→ **WHAT YOU WILL DO**: Write the listing out again, all of it, word for word.

→ **DATA EXCERPTS**:
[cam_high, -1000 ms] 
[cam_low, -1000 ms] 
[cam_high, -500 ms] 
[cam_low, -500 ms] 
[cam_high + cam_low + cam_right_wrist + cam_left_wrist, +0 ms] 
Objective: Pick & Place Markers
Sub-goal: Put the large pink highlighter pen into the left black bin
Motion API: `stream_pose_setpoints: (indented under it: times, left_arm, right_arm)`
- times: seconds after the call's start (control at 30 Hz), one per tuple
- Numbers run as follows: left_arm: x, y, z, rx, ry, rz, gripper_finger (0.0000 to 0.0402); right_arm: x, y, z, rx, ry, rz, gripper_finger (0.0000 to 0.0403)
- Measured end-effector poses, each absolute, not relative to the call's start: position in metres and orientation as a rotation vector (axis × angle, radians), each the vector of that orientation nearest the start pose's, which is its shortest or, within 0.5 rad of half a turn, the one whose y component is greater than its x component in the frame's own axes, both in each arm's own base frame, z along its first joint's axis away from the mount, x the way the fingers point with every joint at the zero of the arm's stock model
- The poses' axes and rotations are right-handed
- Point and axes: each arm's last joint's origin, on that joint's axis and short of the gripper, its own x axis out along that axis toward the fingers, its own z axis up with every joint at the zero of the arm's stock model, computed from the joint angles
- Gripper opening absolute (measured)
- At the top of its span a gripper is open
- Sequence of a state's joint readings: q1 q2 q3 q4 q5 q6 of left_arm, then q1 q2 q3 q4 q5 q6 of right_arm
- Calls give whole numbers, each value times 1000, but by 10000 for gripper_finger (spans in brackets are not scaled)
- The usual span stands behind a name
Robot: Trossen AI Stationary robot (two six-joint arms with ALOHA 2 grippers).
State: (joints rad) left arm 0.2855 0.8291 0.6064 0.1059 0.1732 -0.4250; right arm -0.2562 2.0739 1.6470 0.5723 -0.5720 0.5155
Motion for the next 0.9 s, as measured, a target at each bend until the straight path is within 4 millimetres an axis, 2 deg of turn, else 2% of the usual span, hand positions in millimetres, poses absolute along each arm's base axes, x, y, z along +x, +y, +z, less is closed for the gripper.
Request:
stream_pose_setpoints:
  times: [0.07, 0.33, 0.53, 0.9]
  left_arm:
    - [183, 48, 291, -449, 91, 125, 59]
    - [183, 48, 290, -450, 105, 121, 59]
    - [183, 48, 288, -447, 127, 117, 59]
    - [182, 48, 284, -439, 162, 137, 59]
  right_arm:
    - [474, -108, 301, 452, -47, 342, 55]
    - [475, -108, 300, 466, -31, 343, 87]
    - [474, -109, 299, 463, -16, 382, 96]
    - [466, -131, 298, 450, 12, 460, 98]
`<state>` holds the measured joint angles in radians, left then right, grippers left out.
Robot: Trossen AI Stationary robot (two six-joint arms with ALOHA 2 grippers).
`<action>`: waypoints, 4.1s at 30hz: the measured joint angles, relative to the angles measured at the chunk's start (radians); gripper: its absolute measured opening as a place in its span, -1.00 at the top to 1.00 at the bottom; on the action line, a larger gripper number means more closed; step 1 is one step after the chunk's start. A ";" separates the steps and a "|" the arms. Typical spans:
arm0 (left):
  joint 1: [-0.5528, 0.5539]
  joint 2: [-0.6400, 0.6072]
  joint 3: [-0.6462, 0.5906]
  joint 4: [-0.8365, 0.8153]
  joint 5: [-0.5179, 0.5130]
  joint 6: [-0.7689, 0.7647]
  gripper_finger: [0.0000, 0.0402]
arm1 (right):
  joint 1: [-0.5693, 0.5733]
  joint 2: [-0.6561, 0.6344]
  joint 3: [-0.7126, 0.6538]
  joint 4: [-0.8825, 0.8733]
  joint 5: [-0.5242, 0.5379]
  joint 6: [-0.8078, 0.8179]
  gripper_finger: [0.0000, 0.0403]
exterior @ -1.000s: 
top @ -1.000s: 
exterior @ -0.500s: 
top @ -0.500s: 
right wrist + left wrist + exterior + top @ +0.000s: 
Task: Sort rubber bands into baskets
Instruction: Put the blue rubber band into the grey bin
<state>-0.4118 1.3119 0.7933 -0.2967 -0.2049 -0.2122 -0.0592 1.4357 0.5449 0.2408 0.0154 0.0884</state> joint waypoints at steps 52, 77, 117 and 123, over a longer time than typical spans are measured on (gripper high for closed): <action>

→ **RESPONSE TO THE EXERCISE**:
[cam_high, -1000 ms] 
[cam_low, -1000 ms] 
[cam_high, -500 ms] 
[cam_low, -500 ms] 
[cam_high + cam_low + cam_right_wrist + cam_left_wrist, +0 ms] 
Objective: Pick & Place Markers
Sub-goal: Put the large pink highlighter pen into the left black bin
Motion API: `stream_pose_setpoints: (indented under it: times, left_arm, right_arm)`
- times: seconds after the call's start (control at 30 Hz), one per tuple
- Numbers run as follows: left_arm: x, y, z, rx, ry, rz, gripper_finger (0.0000 to 0.0402); right_arm: x, y, z, rx, ry, rz, gripper_finger (0.0000 to 0.0403)
- Measured end-effector poses, each absolute, not relative to the call's start: position in metres and orientation as a rotation vector (axis × angle, radians), each the vector of that orientation nearest the start pose's, which is its shortest or, within 0.5 rad of half a turn, the one whose y component is greater than its x component in the frame's own axes, both in each arm's own base frame, z along its first joint's axis away from the mount, x the way the fingers point with every joint at the zero of the arm's stock model
- The poses' axes and rotations are right-handed
- Point and axes: each arm's last joint's origin, on that joint's axis and short of the gripper, its own x axis out along that axis toward the fingers, its own z axis up with every joint at the zero of the arm's stock model, computed from the joint angles
- Gripper opening absolute (measured)
- At the top of its span a gripper is open
- Sequence of a state's joint readings: q1 q2 q3 q4 q5 q6 of left_arm, then q1 q2 q3 q4 q5 q6 of right_arm
- Calls give whole numbers, each value times 1000, but by 10000 for gripper_finger (spans in brackets are not scaled)
- The usual span stands behind a name
Robot: Trossen AI Stationary robot (two six-joint arms with ALOHA 2 grippers).
State: (joints rad) left arm 0.2855 0.8291 0.6064 0.1059 0.1732 -0.4250; right arm -0.2562 2.0739 1.6470 0.5723 -0.5720 0.5155
Motion for the next 0.9 s, as measured, a target at each bend until the straight path is within 4 millimetres an axis, 2 deg of turn, else 2% of the usual span, hand positions in millimetres, poses absolute along each arm's base axes, x, y, z along +x, +y, +z, less is closed for the gripper.
Request:
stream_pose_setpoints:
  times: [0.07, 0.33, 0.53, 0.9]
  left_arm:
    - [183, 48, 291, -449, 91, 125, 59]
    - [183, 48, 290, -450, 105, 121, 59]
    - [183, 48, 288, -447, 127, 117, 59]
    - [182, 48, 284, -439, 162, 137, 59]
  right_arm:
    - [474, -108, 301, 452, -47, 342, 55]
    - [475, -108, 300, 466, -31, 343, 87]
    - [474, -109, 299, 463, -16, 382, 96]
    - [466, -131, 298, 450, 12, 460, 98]
`<state>` holds the measured joint angles in radians, left then right, grippers left out.
Robot: Trossen AI Stationary robot (two six-joint arms with ALOHA 2 grippers).
`<action>`: waypoints, 4.1s at 30hz: the measured joint angles, relative to the angles measured at the chunk's start (radians); gripper: its absolute measured opening as a place in its span, -1.00 at the top to 1.00 at the bottom; on the action line, a larger gripper number means more closed; step 1 is one step after the chunk's start. A ";" separates the steps and a "|" the arms. Typical spans:
arm0 (left):
  joint 1: [-0.5528, 0.5539]
  joint 2: [-0.6400, 0.6072]
  joint 3: [-0.6462, 0.5906]
  joint 4: [-0.8365, 0.8153]
  joint 5: [-0.5179, 0.5130]
  joint 6: [-0.7689, 0.7647]
  gripper_finger: [0.0000, 0.0402]
arm1 (right):
  joint 1: [-0.5693, 0.5733]
  joint 2: [-0.6561, 0.6344]
  joint 3: [-0.7126, 0.6538]
  joint 4: [-0.8825, 0.8733]
  joint 5: [-0.5242, 0.5379]
  joint 6: [-0.8078, 0.8179]
  gripper_finger: [0.0000, 0.0403]
exterior @ -1.000s: 
top @ -1.000s: 
exterior @ -0.500s: 
top @ -0.500s: 
right wrist + left wrist + exterior + top @ +0.000s: 
Task: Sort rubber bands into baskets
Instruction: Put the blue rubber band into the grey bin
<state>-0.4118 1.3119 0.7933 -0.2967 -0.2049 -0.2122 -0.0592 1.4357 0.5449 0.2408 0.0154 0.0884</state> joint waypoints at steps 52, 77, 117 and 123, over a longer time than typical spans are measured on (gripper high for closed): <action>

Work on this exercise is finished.